Please restate the data that follows, leaving every word in place.
### DATA RECORDS
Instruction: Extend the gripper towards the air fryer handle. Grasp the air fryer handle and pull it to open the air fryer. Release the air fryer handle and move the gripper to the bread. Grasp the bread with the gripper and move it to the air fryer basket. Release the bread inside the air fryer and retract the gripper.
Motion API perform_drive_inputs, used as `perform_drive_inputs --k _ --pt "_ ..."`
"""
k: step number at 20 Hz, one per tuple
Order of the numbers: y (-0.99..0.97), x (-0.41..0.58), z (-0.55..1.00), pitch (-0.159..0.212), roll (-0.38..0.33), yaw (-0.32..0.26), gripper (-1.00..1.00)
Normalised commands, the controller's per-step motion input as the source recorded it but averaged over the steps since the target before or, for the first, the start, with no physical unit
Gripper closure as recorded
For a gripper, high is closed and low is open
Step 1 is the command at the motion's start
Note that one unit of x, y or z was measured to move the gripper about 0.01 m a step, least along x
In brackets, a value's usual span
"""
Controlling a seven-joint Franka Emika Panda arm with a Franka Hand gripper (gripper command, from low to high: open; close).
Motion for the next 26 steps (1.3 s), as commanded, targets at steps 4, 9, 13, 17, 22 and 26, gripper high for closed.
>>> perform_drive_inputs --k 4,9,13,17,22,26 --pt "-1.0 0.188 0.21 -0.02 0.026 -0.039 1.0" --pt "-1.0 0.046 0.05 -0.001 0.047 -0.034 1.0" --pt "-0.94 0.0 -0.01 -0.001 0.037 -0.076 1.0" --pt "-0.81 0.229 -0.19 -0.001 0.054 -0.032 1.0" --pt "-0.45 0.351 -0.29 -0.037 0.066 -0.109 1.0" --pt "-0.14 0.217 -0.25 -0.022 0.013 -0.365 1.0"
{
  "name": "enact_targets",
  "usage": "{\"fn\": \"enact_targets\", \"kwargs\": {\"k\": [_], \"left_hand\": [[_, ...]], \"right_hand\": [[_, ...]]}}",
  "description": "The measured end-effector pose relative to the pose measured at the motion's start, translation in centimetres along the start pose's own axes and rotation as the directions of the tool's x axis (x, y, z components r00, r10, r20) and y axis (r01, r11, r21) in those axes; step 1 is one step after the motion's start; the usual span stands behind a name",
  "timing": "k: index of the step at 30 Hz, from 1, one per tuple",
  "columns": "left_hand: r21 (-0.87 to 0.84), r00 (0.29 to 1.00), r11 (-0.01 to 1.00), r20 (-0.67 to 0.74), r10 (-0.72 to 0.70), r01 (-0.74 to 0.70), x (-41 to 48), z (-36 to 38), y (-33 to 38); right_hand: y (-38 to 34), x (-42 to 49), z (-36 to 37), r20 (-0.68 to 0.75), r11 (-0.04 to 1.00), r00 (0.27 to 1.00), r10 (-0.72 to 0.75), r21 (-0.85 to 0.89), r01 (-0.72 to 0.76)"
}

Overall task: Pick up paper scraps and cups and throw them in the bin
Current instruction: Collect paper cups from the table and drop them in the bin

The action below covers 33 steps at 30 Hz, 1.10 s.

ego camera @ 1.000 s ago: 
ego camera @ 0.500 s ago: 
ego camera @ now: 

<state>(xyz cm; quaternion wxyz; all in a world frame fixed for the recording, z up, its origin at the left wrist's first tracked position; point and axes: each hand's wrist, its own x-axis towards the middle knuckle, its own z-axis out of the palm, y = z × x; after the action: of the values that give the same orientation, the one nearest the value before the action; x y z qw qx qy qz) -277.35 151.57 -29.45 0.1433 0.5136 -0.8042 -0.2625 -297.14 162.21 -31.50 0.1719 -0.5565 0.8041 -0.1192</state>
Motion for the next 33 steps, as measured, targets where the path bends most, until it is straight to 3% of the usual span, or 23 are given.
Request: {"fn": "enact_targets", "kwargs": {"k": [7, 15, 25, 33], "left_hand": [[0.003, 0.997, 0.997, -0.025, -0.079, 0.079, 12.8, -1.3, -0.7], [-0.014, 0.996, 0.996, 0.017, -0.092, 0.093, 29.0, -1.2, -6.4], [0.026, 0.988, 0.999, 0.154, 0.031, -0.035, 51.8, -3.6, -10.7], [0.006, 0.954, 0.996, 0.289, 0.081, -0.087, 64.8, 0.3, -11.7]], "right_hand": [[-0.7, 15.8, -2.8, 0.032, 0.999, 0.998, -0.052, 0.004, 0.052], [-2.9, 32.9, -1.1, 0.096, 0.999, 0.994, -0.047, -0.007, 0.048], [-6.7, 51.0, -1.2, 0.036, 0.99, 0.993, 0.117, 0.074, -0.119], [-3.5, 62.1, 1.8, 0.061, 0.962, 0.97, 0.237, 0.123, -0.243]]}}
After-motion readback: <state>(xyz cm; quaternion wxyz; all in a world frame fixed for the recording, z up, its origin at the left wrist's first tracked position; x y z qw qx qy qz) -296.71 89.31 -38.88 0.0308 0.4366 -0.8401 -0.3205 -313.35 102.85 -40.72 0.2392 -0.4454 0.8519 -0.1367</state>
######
TASK OUTPUT –
Instruction: Extend the gripper towards the air fryer handle. Grasp the air fryer handle and pull it to open the air fryer. Release the air fryer handle and move the gripper to the bread. Grasp the bread with the gripper and move it to the air fryer basket. Release the bread inside the air fryer and retract the gripper.
Motion API perform_drive_inputs, used as `perform_drive_inputs --k _ --pt "_ ..."`
"""
k: step number at 20 Hz, one per tuple
Order of the numbers: y (-0.99..0.97), x (-0.41..0.58), z (-0.55..1.00), pitch (-0.159..0.212), roll (-0.38..0.33), yaw (-0.32..0.26), gripper (-1.00..1.00)
Normalised commands, the controller's per-step motion input as the source recorded it but averaged over the steps since the target before or, for the first, the start, with no physical unit
Gripper closure as recorded
For a gripper, high is closed and low is open
Step 1 is the command at the motion's start
Note that one unit of x, y or z was measured to move the gripper about 0.01 m a step, least along x
In brackets, a value's usual span
"""
Controlling a seven-joint Franka Emika Panda arm with a Franka Hand gripper (gripper command, from low to high: open; close).
Motion for the next 26 steps (1.3 s), as commanded, targets at steps 4, 9, 13, 17, 22 and 26, gripper high for closed.
>>> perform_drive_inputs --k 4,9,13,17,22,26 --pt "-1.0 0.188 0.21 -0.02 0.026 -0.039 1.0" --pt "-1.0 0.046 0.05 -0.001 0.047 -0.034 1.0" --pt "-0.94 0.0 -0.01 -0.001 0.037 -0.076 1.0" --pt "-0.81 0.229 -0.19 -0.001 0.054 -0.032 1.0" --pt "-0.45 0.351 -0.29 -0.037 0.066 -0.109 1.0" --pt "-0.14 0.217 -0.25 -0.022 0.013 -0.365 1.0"
{
  "name": "enact_targets",
  "usage": "{\"fn\": \"enact_targets\", \"kwargs\": {\"k\": [_], \"left_hand\": [[_, ...]], \"right_hand\": [[_, ...]]}}",
  "description": "The measured end-effector pose relative to the pose measured at the motion's start, translation in centimetres along the start pose's own axes and rotation as the directions of the tool's x axis (x, y, z components r00, r10, r20) and y axis (r01, r11, r21) in those axes; step 1 is one step after the motion's start; the usual span stands behind a name",
  "timing": "k: index of the step at 30 Hz, from 1, one per tuple",
  "columns": "left_hand: r21 (-0.87 to 0.84), r00 (0.29 to 1.00), r11 (-0.01 to 1.00), r20 (-0.67 to 0.74), r10 (-0.72 to 0.70), r01 (-0.74 to 0.70), x (-41 to 48), z (-36 to 38), y (-33 to 38); right_hand: y (-38 to 34), x (-42 to 49), z (-36 to 37), r20 (-0.68 to 0.75), r11 (-0.04 to 1.00), r00 (0.27 to 1.00), r10 (-0.72 to 0.75), r21 (-0.85 to 0.89), r01 (-0.72 to 0.76)"
}

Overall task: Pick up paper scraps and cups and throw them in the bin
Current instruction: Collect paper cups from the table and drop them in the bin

The action below covers 33 steps at 30 Hz, 1.10 s.

ego camera @ 1.000 s ago: 
ego camera @ 0.500 s ago: 
ego camera @ now: 

<state>(xyz cm; quaternion wxyz; all in a world frame fixed for the recording, z up, its origin at the left wrist's first tracked position; point and axes: each hand's wrist, its own x-axis towards the middle knuckle, its own z-axis out of the palm, y = z × x; after the action: of the values that give the same orientation, the one nearest the value before the action; x y z qw qx qy qz) -277.35 151.57 -29.45 0.1433 0.5136 -0.8042 -0.2625 -297.14 162.21 -31.50 0.1719 -0.5565 0.8041 -0.1192</state>
Motion for the next 33 steps, as measured, targets where the path bends most, until it is straight to 3% of the usual span, or 23 are given.
Request: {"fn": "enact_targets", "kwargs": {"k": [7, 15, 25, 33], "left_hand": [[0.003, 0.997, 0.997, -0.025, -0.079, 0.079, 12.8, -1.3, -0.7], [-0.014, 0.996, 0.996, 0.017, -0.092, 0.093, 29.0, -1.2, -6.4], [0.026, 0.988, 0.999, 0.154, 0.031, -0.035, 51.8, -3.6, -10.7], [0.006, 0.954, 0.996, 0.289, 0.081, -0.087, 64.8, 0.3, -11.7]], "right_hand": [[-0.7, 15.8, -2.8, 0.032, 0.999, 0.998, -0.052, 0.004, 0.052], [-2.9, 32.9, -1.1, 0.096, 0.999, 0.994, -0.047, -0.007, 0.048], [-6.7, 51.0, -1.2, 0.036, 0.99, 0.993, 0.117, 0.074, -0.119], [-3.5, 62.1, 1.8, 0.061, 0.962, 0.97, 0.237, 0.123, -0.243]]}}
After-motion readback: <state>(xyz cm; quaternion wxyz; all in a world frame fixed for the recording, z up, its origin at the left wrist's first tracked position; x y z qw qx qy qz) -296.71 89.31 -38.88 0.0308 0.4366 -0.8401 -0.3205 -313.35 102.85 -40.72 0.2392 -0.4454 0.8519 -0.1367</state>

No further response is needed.